Twitter bu kararı ile, seçmen profilleme, sahte haber gibi eylemlerle başa çıkılamayacağını ilan etmiş oldu. Bunun üzerine gözler Facebook’a çevrildi. Çünkü Facebook siyasi reklamları en çok yayınlayan ve erişimi en yüksek sosyal mecraların da başında geliyor. Halihazırda Facebook gelirlerinin yaklaşık %0,5’ini siyasi içerikli reklamlardan kazanıyor. Bu oran küçük gibi görünse de Facebook’un toplam geliri olan 66 Milyar Dolar göz önüne alındığında yaklaşık 330 Milyon Dolar gibi bir kazanç söz konusu. Bu kazancın büyük bir bölümü ABD kaynaklı. ABD’de seçim sistemi adayları neredeyse çevrimiçi siyasi reklamlara mahkum ediyor. Örneğin ABD’de başkanlığa aday adayı olabilmek için politikacıların 65.000 tekil kişiden bağış toplaması gerekiyor. Aday adayları bu bağışı toplamak için çevrimiçi reklamları kullanıyorlar. Bir kişinin vereceği bağış miktarında bir alt limit olmadığı için çoğu zaman aday adaylarının topladığı bağış miktarı harcadıkları çevrim içi reklam giderlerini bile karşılayamaz durumda.
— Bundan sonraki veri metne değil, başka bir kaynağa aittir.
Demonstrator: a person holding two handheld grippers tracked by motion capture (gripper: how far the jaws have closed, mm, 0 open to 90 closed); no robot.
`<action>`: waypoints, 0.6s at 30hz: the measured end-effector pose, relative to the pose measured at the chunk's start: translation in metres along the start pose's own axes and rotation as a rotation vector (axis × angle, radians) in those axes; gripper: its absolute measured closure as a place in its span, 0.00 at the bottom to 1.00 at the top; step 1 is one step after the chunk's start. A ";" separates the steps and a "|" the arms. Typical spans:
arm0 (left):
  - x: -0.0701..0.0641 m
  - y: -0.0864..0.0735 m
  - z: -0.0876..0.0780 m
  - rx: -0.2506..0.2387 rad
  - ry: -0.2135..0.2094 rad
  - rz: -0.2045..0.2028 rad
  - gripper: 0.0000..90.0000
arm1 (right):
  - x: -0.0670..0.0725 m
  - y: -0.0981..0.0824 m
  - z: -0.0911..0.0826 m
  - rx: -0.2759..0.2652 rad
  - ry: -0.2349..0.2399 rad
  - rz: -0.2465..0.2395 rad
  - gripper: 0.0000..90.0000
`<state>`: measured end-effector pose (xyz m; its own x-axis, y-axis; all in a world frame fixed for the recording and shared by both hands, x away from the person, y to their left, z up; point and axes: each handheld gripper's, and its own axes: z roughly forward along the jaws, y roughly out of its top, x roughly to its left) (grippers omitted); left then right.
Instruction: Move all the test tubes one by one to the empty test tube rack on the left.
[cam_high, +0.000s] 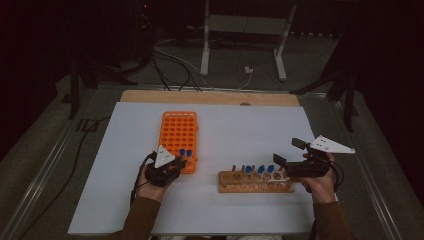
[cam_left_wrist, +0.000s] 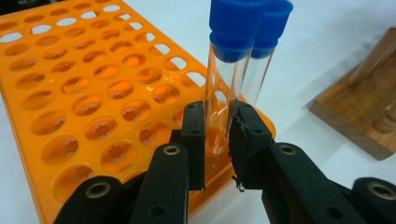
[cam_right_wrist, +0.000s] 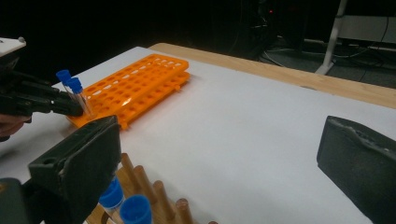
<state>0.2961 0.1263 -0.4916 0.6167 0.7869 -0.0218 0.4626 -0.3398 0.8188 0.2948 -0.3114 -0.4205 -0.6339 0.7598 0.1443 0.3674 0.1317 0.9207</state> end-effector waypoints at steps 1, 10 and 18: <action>0.000 0.000 0.000 0.000 0.001 -0.002 0.86 | 0.000 0.000 0.000 0.000 0.001 0.000 0.00; -0.001 0.000 0.000 0.003 0.000 -0.015 0.86 | 0.000 0.000 0.001 0.002 0.005 -0.004 0.00; -0.002 0.002 -0.003 -0.028 -0.016 -0.043 0.78 | 0.000 -0.001 0.001 0.004 0.007 -0.003 0.00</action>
<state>0.2938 0.1261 -0.4881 0.6070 0.7919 -0.0666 0.4710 -0.2909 0.8328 0.2951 -0.3102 -0.4217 -0.6401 0.7547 0.1440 0.3682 0.1368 0.9196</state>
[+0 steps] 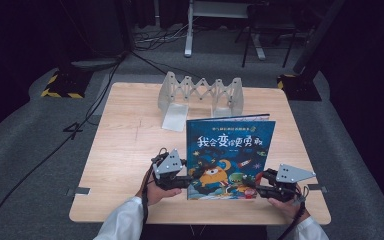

Örneğin 2016 ABD Başkanlığı seçim sürecinde, 18 Demokrat Parti aday adayı Facebook ve Google’a toplam 53 Milyon Dolar’ın üzerinde para harcamış. Bilindiği gibi Demokrat Parti adayı Hillary Clinton olmuş ve geriye kalan 17 aday adayının harcadığı para Facebook ve Google’ın gelirini arttırmaktan başka bir işe yaramamıştı.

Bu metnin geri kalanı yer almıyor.